ABOUT THIS EXERCISE — Reproduce word for word the lines of the listing from the first one through the one with "Everything in this", omitting every picture.
*****
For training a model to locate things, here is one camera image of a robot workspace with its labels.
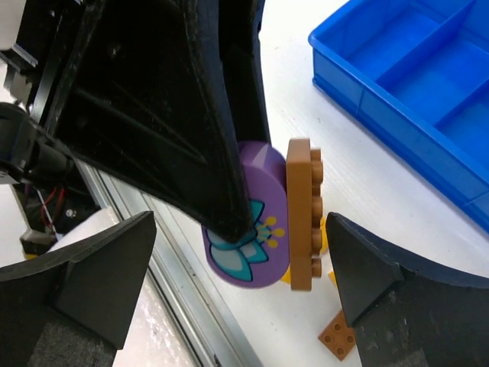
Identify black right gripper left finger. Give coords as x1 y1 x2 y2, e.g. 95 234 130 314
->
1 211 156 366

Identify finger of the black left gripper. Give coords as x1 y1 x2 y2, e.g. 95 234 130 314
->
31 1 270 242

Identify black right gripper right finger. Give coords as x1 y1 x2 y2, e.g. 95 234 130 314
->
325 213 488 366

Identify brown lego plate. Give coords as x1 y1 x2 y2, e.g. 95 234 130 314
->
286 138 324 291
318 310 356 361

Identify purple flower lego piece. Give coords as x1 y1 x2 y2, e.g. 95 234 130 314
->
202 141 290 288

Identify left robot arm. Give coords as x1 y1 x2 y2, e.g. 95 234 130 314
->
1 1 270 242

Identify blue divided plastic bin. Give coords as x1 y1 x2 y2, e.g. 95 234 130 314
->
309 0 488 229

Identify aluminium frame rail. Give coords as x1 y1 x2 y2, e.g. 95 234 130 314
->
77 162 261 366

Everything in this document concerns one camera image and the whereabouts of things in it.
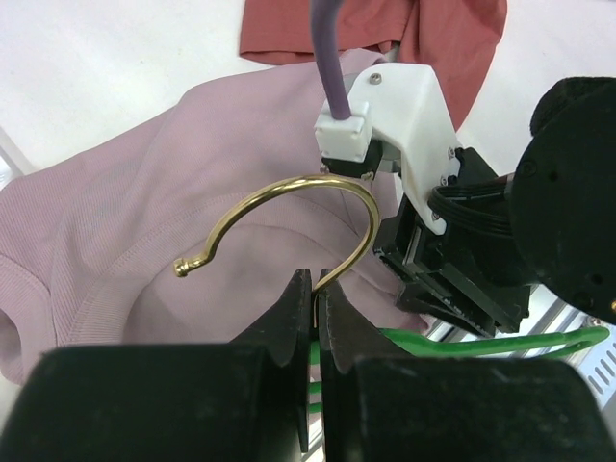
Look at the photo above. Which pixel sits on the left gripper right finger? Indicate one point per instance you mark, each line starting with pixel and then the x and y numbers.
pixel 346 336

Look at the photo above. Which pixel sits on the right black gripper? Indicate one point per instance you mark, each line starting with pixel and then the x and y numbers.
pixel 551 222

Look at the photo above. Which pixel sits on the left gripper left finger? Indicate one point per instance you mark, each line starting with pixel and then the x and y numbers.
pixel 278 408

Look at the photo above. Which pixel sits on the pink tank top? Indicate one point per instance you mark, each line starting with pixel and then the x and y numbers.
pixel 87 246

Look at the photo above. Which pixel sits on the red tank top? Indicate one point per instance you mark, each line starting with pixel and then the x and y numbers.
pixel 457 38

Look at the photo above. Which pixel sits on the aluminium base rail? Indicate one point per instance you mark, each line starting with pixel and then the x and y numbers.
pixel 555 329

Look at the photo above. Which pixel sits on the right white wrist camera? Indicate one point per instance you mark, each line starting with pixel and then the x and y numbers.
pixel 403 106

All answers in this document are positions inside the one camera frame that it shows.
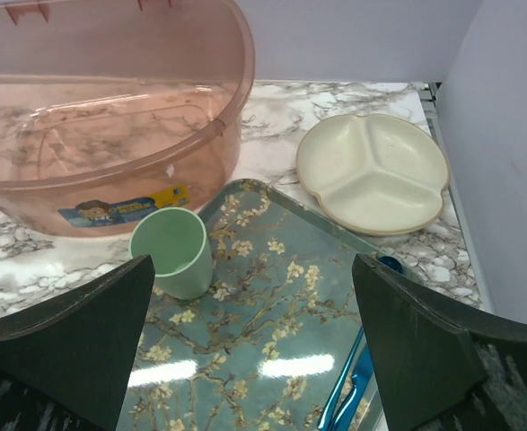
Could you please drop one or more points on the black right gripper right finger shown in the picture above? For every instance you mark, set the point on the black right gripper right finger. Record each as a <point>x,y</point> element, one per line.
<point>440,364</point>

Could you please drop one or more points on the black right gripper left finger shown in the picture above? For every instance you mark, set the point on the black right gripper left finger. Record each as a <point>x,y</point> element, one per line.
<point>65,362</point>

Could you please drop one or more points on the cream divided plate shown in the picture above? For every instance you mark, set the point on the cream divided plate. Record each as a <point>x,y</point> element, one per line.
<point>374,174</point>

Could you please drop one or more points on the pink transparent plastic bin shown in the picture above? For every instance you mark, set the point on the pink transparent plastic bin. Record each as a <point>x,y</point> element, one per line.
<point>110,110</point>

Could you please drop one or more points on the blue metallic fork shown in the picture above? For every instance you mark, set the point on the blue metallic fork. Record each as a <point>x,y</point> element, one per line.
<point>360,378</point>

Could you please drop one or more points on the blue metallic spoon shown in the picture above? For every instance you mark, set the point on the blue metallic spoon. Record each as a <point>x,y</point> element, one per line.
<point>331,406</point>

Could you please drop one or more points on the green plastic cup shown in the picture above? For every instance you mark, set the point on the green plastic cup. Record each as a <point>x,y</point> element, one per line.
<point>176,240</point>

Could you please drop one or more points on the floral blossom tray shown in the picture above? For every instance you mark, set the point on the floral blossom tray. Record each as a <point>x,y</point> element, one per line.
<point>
*****
SOLUTION TO THE PROBLEM —
For training a model to locate things, here is one camera image of a robot workspace with its labels.
Identify black right gripper left finger. Give coords as x1 y1 x2 y2, e.g. 95 234 130 314
->
1 211 156 366

Identify finger of the black left gripper. Give coords as x1 y1 x2 y2, e.g. 95 234 130 314
->
31 1 270 242

Identify black right gripper right finger. Give coords as x1 y1 x2 y2, e.g. 95 234 130 314
->
325 213 488 366

Identify brown lego plate. Give coords as x1 y1 x2 y2, e.g. 95 234 130 314
->
286 138 324 291
318 310 356 361

Identify purple flower lego piece. Give coords as x1 y1 x2 y2, e.g. 95 234 130 314
->
202 141 290 288

Identify left robot arm. Give coords as x1 y1 x2 y2, e.g. 95 234 130 314
->
1 1 270 242

Identify blue divided plastic bin. Give coords as x1 y1 x2 y2, e.g. 95 234 130 314
->
309 0 488 229

Identify aluminium frame rail. Give coords as x1 y1 x2 y2, e.g. 95 234 130 314
->
77 162 261 366

Everything in this document concerns one camera image and the whereabouts of things in it.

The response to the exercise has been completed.